If I could, I would send any ounce of curative energy I might feel to you right now. Fortunately, you're no longer in the hospital and are with your parents, resting & recuperating. A little bit of extra energy wouldn't hurt though, right?
The hospital. I've never been comfortable in a hospital. I could never be a doctor. All those smells and sights and sounds make me feel real uneasy and queasy.
Seeing you in there unleashed a deluge of different emotions. I'm not sure I can name all of them, but I know there was sadness, anger, and helplessness.
Sadness in seeing you lying there in pain. With those IV tubes on your arm and tray of pills & water by your bed. Each time I saw you, my heart tightened. You were in such agony. I was starving to see you smile.
Anger in the infection that was hurting you. All I wanted to do was to grab those germs out of your body and strangle them with my bare hands. I hated those germs with a passion. Personifying them as physical bad guys whom I could slaughter made me feel better, though only by a little.
Helplessness in not being able to do anything to make you feel better. All I could do was stand there, watching you in pain. If I could, I would have absorbed all of that suffering and taken it into my own body. But I couldn't do that. I couldn't do anything. And that inability to help shook me to tears.
There was also guilt for the selfishness I exhibited over my work. Sure, I can make excuses and rationalize that my work has been extremely busy these last few weeks. A number of issues all seemed to coalesce into the same time period. There were days I felt my head was about to explode. But what is that compared to the distress you felt as you laid there in the hospital?
There was also hope. I know it sounds out of place here, but there were a few times when I did catch you smiling. And it was great seeing all of your friends visit you and send colorful bouquets of flowers. There are a lot of people who care about you and want to see you get better.
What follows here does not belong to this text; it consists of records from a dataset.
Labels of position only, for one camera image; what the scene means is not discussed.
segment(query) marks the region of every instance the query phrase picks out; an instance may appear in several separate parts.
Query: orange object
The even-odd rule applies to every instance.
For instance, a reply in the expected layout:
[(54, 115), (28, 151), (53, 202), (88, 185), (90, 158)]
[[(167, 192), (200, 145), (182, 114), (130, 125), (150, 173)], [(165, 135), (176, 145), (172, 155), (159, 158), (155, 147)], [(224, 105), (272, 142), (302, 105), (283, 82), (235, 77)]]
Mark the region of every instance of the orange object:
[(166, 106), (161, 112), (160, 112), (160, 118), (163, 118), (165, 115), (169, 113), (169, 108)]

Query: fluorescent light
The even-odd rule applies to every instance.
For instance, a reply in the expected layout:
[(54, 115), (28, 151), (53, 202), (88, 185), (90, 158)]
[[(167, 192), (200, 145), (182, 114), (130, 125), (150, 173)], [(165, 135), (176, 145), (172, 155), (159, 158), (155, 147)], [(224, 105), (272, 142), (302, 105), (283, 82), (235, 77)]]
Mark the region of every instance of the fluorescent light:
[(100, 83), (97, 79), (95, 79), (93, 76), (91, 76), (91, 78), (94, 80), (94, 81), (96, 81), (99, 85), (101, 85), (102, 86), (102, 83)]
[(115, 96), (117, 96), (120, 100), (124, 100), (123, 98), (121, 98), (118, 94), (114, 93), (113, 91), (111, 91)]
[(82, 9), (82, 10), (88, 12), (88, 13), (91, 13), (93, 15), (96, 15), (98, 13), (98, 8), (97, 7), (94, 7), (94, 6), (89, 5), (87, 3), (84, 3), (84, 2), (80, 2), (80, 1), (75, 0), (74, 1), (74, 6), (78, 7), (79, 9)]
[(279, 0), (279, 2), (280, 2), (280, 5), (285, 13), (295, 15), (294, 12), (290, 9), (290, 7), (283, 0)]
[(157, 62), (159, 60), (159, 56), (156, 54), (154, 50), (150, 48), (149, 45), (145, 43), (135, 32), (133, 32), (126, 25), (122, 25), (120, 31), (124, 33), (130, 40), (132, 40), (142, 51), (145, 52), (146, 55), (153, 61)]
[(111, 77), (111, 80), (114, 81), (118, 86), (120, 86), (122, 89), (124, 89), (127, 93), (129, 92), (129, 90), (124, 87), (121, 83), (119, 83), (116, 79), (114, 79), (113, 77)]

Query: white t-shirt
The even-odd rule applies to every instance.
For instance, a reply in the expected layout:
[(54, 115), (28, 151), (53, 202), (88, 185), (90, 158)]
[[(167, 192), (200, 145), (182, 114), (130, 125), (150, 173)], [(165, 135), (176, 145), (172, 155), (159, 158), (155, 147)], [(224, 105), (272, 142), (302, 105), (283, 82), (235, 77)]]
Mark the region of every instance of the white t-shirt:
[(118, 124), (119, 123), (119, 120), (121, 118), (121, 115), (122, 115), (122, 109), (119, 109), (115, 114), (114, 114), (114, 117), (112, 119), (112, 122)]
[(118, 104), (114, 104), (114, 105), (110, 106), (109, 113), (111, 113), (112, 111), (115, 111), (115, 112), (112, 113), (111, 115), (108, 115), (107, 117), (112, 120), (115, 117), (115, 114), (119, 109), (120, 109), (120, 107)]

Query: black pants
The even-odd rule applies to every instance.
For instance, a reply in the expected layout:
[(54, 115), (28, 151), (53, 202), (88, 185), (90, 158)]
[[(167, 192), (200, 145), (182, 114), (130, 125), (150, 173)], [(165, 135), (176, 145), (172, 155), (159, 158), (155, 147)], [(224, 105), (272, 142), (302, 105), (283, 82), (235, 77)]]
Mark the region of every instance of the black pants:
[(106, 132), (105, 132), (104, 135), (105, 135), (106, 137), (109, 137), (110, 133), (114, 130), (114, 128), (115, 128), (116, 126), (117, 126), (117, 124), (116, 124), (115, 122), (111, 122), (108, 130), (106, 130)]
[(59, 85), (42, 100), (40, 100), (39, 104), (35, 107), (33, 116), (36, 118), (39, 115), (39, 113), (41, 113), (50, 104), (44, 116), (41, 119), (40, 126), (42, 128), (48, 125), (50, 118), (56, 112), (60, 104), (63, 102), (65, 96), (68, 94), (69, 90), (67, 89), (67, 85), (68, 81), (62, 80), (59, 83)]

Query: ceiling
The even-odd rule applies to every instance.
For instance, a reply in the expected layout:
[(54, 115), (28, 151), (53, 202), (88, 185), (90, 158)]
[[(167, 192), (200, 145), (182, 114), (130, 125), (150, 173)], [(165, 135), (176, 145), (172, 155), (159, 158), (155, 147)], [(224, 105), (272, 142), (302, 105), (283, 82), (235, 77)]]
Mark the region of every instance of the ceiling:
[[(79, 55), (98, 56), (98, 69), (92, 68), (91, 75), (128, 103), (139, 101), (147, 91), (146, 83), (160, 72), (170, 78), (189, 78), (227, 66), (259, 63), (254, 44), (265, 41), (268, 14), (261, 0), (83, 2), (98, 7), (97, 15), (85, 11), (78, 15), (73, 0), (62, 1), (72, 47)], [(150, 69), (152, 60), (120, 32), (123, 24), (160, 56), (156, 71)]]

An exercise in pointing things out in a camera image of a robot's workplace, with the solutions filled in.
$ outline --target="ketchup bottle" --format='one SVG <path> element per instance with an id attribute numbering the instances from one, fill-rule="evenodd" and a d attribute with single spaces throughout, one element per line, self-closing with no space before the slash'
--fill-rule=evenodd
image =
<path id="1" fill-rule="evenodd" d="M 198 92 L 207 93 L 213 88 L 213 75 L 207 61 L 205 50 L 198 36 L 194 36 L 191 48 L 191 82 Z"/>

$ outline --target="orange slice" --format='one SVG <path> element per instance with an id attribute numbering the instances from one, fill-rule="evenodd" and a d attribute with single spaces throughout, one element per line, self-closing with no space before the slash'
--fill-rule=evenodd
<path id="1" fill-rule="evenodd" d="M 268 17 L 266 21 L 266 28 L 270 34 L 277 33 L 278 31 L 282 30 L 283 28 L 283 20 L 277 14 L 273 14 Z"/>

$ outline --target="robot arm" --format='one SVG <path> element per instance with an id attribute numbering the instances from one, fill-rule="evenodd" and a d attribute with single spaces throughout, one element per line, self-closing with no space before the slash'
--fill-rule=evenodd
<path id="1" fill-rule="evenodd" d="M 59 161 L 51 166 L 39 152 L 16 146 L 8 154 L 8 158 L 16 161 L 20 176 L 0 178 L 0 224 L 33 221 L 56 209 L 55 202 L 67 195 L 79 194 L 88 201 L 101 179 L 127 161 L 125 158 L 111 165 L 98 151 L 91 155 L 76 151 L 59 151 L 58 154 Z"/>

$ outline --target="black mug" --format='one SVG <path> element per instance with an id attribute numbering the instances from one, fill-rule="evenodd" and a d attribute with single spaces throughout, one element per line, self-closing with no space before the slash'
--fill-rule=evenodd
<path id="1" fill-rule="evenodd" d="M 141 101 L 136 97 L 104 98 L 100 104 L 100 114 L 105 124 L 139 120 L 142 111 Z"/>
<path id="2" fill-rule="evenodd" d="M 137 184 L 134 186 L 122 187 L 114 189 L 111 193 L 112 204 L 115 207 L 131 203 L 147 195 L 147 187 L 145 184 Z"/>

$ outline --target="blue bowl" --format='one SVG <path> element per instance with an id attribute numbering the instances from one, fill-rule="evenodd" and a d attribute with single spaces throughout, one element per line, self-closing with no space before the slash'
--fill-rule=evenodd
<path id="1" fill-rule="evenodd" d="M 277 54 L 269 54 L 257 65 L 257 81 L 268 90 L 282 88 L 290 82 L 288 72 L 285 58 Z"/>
Then came the day when the color returned to your face and you cheerfully talked about your roommate. Quite a character your roommate was. I'm glad there was some kind of comic relief in your hospital room.
I'm really thankful that you're feeling better now. Please let me know if there is anything else that I can do for you. I still wish there was more I could do.
When you're feeling well enough to go out again, I'll take you out for some pearl tea. It may not be much, but I hope it will help.